Quote from the first line below through the line that contains "box black print?", both included, and leave the pictures out.

START INFORMATION

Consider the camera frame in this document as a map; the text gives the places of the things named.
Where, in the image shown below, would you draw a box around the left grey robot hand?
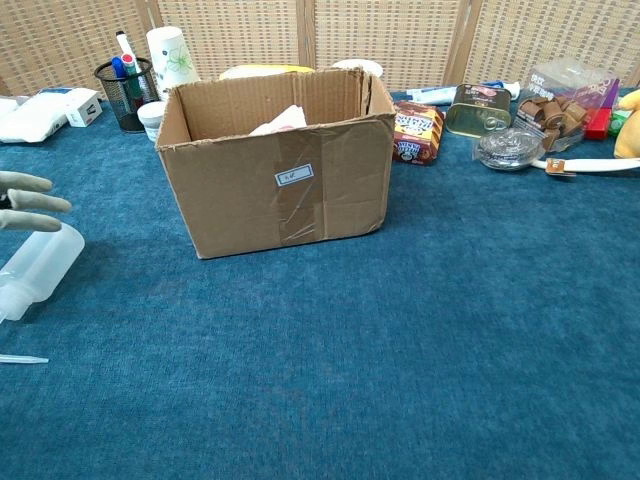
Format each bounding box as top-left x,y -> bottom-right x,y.
0,170 -> 73,233

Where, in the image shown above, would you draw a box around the translucent squeeze wash bottle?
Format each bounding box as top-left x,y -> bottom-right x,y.
0,223 -> 86,365

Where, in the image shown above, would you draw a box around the brown cardboard box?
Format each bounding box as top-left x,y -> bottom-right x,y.
154,67 -> 398,260

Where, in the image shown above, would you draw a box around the pink wet wipes pack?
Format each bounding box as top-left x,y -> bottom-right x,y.
248,103 -> 309,136

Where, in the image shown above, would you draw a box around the small white box black print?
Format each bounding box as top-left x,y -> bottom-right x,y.
63,87 -> 104,129

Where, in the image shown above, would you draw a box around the clear box brown capsules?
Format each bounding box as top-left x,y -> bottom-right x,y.
514,58 -> 621,154

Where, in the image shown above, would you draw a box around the white bag blue print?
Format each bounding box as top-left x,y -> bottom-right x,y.
0,89 -> 71,145

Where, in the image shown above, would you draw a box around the black mesh pen holder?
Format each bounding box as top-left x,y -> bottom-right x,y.
93,57 -> 160,134

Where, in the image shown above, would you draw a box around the small white jar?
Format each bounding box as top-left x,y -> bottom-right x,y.
136,101 -> 167,143

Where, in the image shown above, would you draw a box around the white marker black cap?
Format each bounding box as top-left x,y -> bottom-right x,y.
115,30 -> 137,61

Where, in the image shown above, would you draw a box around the stack of paper cups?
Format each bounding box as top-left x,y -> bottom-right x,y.
145,25 -> 202,101

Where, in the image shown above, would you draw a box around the yellow snack bag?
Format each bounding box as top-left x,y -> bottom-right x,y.
218,63 -> 316,82

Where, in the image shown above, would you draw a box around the woven rattan folding screen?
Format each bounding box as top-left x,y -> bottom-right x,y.
0,0 -> 640,99

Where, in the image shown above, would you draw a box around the blue felt table cover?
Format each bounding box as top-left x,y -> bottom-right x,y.
0,89 -> 640,480

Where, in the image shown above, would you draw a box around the brown cookie pack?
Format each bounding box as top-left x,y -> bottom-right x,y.
392,99 -> 446,167

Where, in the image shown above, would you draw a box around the white blue toothpaste tube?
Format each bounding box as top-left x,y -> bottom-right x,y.
405,81 -> 521,106

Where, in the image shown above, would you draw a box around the gold meat tin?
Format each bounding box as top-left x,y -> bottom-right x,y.
444,83 -> 514,139

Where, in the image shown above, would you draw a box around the small green carton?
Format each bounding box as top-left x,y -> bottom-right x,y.
608,108 -> 631,137

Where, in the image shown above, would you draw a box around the yellow plush toy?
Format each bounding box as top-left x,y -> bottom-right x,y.
613,87 -> 640,160

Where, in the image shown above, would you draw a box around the light blue mug white handle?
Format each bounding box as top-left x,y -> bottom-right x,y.
330,58 -> 385,79

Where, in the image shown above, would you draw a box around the steel scrubber white handle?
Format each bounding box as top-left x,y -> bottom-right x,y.
473,127 -> 640,177

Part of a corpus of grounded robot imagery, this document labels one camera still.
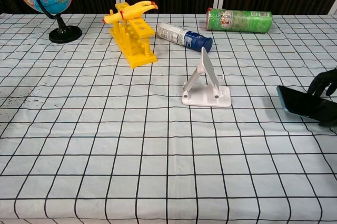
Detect white folding phone stand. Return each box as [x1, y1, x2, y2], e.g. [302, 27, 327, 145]
[182, 46, 232, 108]

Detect yellow rubber chicken toy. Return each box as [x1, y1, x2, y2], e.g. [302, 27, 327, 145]
[103, 0, 160, 24]

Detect green chips canister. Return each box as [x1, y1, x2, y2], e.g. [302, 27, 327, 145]
[205, 7, 273, 34]

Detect blue and white can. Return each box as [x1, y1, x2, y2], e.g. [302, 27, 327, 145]
[157, 22, 213, 54]

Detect black smartphone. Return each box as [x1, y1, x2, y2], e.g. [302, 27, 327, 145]
[276, 85, 333, 122]

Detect white black-grid tablecloth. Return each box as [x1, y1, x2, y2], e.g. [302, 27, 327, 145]
[0, 12, 337, 224]

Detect yellow plastic test tube rack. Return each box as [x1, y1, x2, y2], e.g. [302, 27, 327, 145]
[109, 2, 158, 70]

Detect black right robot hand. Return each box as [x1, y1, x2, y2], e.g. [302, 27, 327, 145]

END INFORMATION

-- SOLVED PROBLEM --
Consider the camera frame in this document as a map; the text gives the places of the things named.
Where, in the image shown below, would you draw a box around the left grey robot hand?
Format each bounding box as top-left x,y -> bottom-right x,y.
0,170 -> 73,233

Where, in the image shown above, would you draw a box around the translucent squeeze wash bottle?
Format each bounding box as top-left x,y -> bottom-right x,y.
0,223 -> 86,365

Where, in the image shown above, would you draw a box around the brown cardboard box?
Format each bounding box as top-left x,y -> bottom-right x,y.
154,67 -> 398,260

Where, in the image shown above, would you draw a box around the pink wet wipes pack?
Format each bounding box as top-left x,y -> bottom-right x,y.
248,103 -> 309,136

Where, in the image shown above, would you draw a box around the small white box black print?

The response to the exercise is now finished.